Письмо было без подписи, без пожелания всего доброго и т. д., то есть обрывалось, как и начиналось, словно бы вдруг. Я над этим письмом долго продумал, и уж тогда во мне шевельнулось желание начать записки, причем не столько для постороннего чтения, сколько для того, чтоб упорядочить на бумаге свои впечатления и самому в них разобраться. Однако вскоре случилась смерть журналиста, затем меня отвлек ряд текущих дел, и желание мое угасло.
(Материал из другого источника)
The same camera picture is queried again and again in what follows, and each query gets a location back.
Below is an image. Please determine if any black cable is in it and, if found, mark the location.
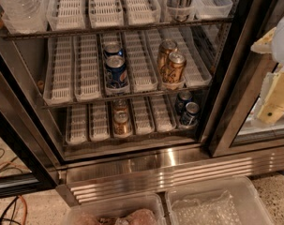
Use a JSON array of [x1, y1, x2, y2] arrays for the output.
[[0, 196, 21, 225]]

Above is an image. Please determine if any gold soda can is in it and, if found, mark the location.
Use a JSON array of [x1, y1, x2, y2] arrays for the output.
[[157, 39, 178, 69], [163, 52, 187, 83]]

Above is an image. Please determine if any gold soda can rear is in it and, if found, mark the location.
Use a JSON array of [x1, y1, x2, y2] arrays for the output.
[[157, 39, 178, 69]]

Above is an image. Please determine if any blue Pepsi can front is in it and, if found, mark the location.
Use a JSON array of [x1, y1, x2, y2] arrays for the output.
[[105, 55, 128, 89]]

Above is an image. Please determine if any dark blue can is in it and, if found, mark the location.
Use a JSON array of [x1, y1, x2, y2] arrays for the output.
[[180, 102, 200, 126], [174, 91, 192, 115]]

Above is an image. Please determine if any blue pepsi can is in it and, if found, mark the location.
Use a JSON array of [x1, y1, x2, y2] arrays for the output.
[[104, 42, 123, 58], [105, 55, 128, 89]]

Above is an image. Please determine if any blue Pepsi can rear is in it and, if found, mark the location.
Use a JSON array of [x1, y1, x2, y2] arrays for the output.
[[104, 42, 123, 58]]

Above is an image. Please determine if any clear plastic bin left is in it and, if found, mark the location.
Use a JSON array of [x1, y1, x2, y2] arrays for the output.
[[61, 193, 167, 225]]

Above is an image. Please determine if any brown soda can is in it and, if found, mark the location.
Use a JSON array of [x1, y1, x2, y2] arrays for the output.
[[112, 99, 128, 113], [113, 111, 129, 135]]

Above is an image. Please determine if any brown soda can lower rear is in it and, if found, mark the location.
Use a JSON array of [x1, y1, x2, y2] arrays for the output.
[[112, 99, 128, 113]]

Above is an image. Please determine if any orange cable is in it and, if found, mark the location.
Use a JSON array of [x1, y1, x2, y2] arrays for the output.
[[16, 194, 28, 225]]

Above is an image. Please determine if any gold soda can front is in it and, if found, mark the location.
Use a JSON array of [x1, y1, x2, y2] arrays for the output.
[[163, 52, 187, 83]]

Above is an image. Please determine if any brown soda can lower front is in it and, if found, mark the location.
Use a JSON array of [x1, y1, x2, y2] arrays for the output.
[[113, 111, 129, 135]]

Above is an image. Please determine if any clear plastic bin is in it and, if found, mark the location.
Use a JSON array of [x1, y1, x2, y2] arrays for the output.
[[61, 193, 167, 225], [165, 177, 275, 225]]

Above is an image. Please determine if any silver plaid soda can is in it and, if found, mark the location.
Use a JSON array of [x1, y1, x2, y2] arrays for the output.
[[165, 0, 193, 22]]

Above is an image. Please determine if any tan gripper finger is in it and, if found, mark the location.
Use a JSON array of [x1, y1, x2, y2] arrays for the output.
[[250, 27, 276, 54], [256, 71, 284, 125]]

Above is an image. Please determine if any dark blue can lower front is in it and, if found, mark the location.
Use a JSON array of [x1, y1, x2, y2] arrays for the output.
[[180, 102, 200, 126]]

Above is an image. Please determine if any stainless steel fridge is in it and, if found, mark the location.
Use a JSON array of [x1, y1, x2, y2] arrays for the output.
[[0, 0, 284, 205]]

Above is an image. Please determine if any dark blue can lower rear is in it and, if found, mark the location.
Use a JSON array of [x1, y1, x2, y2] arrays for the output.
[[174, 91, 192, 115]]

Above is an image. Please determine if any clear plastic bin right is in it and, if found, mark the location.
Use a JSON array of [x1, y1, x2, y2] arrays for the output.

Прошло несколько лет моей новой ленинградской жизни под неизменным, кстати, знаком моей новой идеи о долгожительстве… Как-то сочным морозным утром (морозный Ленинград также бывает живописен и неповторим), как-то таким утром, причем в воскресенье, не торопясь, я прогуливался неподалеку от дома. (Мы жили тогда уже не в районе Балтийского вокзала, а в месте лучшем – на Кировском проспекте.) Так вот, прогуливаясь, я вдруг замечаю человека, который тоже на меня пристально смотрит. Первоначально мне подумалось, что это постаревший и осунувшийся Пальчинский, и тут же хотел, оборотившись, уйти, но, приглядевшись, понял, что это не Пальчинский, а человек из более раннего моего периода, хоть и достаточно ничтожный, а именно Вава, муж Цветы. Тот самый Вава, муж той самой Цветы, через которых я в свое время пытался проникнуть в общество. (Вава, кстати, с Пальчинским несколько похожи и одинаково низкорослы.) Обнаружив, что это не Пальчинский, а Вава, правда также сильно постаревший и сдавший (в свое время он был живчик, а теперь медлителен и с блеклым взглядом), итак, обнаружив, что это Вава, я не стал делать вид, будто не замечаю, а, наоборот, подошел первый.

– Ну, – говорю, – здравствуй… Ну, молодец, что живешь…

– То есть в каком смысле? – говорит Вава обиженно и не удивляясь вовсе, что после стольких лет встретил меня случайно в Ленинграде.

– Да так давно не виделись, – говорю, – что мог бы и помереть…

– Но ты-то не помер…

– В том-то и дело, – говорю, – о себе-то я знаю, как много сил я положил, чтоб не умереть… А ты ведь другое дело… Твоя ведь жизнь все эти годы мне неизвестна… Как вообще? Что нового? Как Цвета?

– Разошлись мы, – говорит Вава, глядя на меня исподлобья. – А ты, – говорит, – странный… Недаром о тебе нехорошие слухи распространяются…

– Это в каком же смысле?

– А в том, – говорит Вава, – что тебе порядочный человек руки не должен подавать… Подлый ты антисемит и доносчик КГБ… Стукач ты сталинский…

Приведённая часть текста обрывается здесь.